## WHAT YOU ARE ASKED TO DO
From the records below, set down exactly the lines starting with the line that contains "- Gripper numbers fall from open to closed" and going on through the line that contains "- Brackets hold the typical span". Nothing else is wanted.

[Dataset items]
===============
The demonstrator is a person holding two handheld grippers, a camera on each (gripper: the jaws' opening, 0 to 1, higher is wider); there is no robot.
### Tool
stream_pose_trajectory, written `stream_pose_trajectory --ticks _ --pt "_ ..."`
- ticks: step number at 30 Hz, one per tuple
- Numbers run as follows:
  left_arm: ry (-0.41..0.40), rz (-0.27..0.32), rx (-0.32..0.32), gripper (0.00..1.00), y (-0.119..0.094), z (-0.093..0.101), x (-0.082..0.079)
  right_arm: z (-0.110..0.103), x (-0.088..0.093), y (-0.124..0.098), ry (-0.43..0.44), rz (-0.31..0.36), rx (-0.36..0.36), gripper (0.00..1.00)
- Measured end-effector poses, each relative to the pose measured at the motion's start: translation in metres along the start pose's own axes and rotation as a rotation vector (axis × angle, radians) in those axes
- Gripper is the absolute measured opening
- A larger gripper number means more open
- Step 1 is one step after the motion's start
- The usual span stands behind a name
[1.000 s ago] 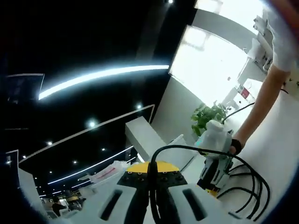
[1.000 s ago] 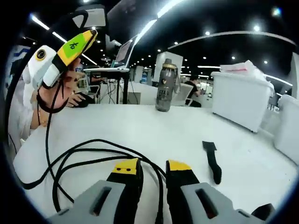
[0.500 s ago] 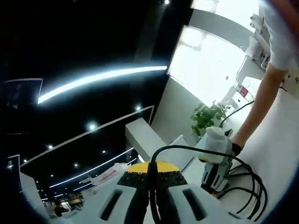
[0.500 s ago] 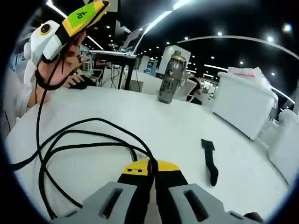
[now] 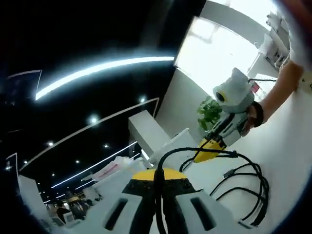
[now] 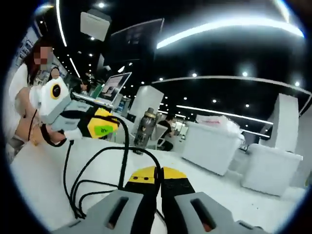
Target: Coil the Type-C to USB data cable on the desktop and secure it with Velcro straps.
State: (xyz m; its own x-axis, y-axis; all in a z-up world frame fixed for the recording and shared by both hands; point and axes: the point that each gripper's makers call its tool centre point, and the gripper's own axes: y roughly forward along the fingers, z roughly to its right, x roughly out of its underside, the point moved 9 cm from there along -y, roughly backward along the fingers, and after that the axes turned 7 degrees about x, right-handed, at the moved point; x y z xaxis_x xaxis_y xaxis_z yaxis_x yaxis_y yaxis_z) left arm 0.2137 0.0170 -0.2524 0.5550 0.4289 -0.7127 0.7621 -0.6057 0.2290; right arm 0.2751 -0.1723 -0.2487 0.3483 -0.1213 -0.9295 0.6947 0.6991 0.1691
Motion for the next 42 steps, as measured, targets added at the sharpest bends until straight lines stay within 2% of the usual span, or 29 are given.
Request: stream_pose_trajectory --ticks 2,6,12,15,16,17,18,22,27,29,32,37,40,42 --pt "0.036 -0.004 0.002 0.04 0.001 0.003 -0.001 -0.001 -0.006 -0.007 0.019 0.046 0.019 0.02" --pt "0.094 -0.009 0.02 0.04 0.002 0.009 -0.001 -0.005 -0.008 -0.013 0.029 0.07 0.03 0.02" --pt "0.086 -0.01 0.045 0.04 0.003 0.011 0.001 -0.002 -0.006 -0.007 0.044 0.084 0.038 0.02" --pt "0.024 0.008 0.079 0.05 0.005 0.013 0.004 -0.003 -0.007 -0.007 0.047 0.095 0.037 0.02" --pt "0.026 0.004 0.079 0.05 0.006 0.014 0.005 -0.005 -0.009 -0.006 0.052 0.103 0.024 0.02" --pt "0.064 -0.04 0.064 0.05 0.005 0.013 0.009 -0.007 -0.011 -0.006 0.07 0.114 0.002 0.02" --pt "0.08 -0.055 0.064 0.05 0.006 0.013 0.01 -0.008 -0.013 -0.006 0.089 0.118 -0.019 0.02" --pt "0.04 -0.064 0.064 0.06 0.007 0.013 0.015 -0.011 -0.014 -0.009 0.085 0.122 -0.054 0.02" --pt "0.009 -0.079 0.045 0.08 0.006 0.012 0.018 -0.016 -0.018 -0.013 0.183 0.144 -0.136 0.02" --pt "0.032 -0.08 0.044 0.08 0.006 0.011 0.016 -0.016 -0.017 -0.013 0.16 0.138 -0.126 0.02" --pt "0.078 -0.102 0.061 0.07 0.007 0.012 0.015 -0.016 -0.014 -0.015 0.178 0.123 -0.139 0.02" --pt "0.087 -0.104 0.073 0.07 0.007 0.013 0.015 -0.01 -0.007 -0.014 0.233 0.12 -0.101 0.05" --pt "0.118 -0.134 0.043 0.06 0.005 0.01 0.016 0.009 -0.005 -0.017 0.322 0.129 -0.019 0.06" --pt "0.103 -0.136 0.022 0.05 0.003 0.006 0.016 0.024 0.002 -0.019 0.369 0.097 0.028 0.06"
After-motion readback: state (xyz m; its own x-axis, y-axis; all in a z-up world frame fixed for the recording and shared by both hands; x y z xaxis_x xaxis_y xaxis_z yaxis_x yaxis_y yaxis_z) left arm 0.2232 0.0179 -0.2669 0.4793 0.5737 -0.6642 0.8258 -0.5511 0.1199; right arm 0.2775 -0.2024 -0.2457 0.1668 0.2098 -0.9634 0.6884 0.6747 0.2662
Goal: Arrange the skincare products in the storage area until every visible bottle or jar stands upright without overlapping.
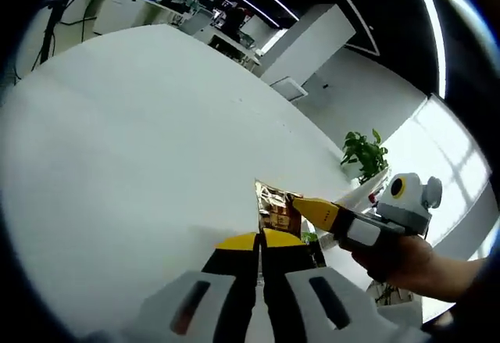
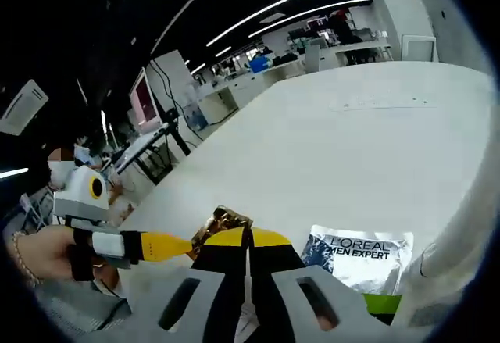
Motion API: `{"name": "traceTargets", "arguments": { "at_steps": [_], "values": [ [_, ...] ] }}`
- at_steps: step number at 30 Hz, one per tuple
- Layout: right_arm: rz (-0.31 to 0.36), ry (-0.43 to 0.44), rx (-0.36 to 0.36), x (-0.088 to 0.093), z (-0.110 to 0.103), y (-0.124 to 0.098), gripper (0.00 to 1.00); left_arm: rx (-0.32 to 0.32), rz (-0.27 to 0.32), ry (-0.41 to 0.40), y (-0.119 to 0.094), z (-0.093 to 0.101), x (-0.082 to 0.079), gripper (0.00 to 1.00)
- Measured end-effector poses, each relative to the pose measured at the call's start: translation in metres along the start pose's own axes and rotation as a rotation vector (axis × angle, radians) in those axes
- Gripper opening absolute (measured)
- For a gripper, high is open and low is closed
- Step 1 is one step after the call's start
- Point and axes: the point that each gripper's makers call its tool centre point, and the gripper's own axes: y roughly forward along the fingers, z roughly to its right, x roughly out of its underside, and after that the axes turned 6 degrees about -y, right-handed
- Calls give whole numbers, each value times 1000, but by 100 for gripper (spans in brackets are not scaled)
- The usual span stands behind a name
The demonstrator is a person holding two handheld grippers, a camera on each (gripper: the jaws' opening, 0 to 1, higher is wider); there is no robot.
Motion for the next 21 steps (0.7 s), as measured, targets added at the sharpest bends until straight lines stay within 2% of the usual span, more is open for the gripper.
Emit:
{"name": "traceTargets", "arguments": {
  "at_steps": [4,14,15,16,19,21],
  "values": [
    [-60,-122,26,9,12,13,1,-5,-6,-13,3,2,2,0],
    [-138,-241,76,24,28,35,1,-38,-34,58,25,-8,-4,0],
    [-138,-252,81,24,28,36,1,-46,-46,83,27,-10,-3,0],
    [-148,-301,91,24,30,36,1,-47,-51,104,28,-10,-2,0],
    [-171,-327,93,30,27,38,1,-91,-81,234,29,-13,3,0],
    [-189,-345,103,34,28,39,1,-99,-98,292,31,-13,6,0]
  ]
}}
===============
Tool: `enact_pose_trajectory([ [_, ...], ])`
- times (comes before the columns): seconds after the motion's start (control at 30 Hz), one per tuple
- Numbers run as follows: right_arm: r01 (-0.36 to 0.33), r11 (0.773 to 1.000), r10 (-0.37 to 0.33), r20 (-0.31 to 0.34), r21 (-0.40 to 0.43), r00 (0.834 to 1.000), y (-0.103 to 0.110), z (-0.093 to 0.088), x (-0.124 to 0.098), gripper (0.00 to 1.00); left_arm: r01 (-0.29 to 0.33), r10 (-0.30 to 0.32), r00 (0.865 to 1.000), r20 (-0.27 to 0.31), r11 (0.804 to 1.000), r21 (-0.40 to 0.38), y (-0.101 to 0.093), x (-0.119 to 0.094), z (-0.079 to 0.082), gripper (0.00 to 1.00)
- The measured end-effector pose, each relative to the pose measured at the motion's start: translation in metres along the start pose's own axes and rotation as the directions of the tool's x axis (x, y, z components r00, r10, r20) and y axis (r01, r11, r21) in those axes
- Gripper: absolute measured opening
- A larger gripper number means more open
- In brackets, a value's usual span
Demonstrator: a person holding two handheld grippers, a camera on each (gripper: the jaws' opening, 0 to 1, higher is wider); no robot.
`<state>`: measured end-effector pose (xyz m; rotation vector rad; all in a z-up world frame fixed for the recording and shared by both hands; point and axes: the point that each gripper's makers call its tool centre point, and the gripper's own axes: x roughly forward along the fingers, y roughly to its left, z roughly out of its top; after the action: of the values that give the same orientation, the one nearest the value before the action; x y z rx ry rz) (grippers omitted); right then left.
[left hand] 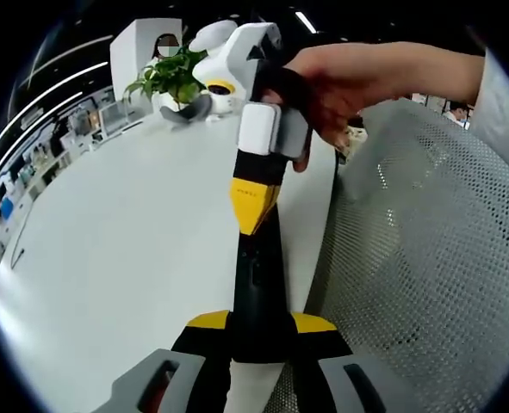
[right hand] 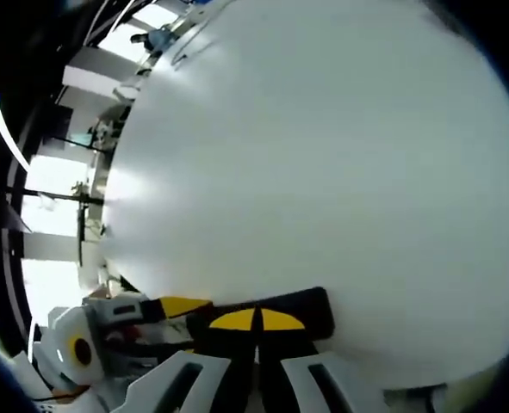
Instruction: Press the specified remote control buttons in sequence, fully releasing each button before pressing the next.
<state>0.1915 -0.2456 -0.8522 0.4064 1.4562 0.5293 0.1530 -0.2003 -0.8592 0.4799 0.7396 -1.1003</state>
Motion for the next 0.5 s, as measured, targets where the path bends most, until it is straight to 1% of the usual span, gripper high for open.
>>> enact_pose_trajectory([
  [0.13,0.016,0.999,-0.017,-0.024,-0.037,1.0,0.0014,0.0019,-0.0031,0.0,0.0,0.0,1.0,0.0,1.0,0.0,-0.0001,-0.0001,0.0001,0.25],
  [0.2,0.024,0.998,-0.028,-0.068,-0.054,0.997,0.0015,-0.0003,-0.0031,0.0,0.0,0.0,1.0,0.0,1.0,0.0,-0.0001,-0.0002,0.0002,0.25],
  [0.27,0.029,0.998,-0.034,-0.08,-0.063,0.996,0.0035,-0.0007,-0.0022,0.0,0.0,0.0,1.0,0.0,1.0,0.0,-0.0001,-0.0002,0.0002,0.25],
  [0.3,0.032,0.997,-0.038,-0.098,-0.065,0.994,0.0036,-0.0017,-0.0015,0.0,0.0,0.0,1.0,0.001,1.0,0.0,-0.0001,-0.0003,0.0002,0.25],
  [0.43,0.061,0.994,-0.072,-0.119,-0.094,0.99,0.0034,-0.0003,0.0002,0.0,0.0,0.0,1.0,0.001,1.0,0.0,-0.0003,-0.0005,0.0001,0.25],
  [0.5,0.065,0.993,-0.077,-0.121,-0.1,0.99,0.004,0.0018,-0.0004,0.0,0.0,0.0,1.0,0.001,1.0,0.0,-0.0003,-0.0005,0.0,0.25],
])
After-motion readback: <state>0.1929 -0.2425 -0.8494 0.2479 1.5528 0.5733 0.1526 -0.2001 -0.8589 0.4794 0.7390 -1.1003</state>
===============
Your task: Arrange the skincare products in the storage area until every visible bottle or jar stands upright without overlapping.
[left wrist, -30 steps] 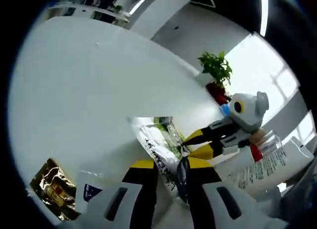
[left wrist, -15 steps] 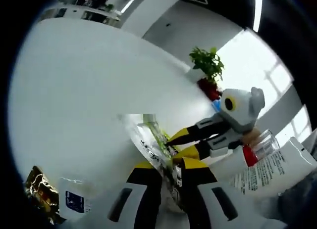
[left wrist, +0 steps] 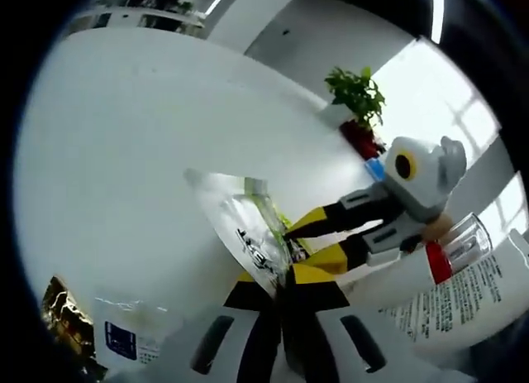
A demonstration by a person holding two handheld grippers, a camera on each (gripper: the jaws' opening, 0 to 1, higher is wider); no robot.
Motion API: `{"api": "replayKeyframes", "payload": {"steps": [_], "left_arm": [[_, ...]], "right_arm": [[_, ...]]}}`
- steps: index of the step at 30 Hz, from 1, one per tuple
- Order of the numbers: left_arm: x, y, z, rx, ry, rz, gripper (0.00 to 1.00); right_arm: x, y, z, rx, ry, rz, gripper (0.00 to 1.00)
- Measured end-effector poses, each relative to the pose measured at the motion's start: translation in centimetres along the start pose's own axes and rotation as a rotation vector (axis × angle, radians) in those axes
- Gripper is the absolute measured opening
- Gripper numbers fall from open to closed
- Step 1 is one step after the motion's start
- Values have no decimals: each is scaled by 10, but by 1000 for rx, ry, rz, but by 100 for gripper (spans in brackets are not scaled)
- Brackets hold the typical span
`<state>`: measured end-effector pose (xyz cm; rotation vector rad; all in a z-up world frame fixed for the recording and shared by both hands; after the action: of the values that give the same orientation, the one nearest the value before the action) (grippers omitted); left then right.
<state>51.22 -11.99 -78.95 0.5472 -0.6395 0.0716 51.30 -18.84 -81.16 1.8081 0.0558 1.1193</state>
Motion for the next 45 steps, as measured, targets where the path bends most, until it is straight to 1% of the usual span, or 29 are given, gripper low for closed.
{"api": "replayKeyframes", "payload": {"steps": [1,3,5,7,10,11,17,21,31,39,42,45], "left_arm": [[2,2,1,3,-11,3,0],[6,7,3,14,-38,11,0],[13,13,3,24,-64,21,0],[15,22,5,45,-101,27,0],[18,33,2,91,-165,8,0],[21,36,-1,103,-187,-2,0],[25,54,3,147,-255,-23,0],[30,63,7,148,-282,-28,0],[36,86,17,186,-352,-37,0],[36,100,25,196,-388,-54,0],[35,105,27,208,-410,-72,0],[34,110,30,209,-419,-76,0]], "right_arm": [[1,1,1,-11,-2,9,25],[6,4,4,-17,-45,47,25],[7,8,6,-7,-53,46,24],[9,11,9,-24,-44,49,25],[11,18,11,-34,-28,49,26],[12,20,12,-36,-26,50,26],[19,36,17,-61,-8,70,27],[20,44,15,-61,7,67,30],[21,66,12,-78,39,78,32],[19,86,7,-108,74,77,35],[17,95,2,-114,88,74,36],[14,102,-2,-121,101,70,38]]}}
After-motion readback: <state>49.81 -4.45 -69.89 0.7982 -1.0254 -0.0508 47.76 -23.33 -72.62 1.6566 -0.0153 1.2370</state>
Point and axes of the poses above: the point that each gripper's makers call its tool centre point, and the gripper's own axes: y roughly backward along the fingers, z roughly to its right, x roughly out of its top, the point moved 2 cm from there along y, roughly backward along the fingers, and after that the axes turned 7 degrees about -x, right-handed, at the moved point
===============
## RESPONSE BELOW
- Gripper numbers fall from open to closed
- Step 1 is one step after the motion's start
- Values have no decimals: each is scaled by 10, but by 1000 for rx, ry, rz, but by 100 for gripper (spans in brackets are not scaled)
- Brackets hold the typical span

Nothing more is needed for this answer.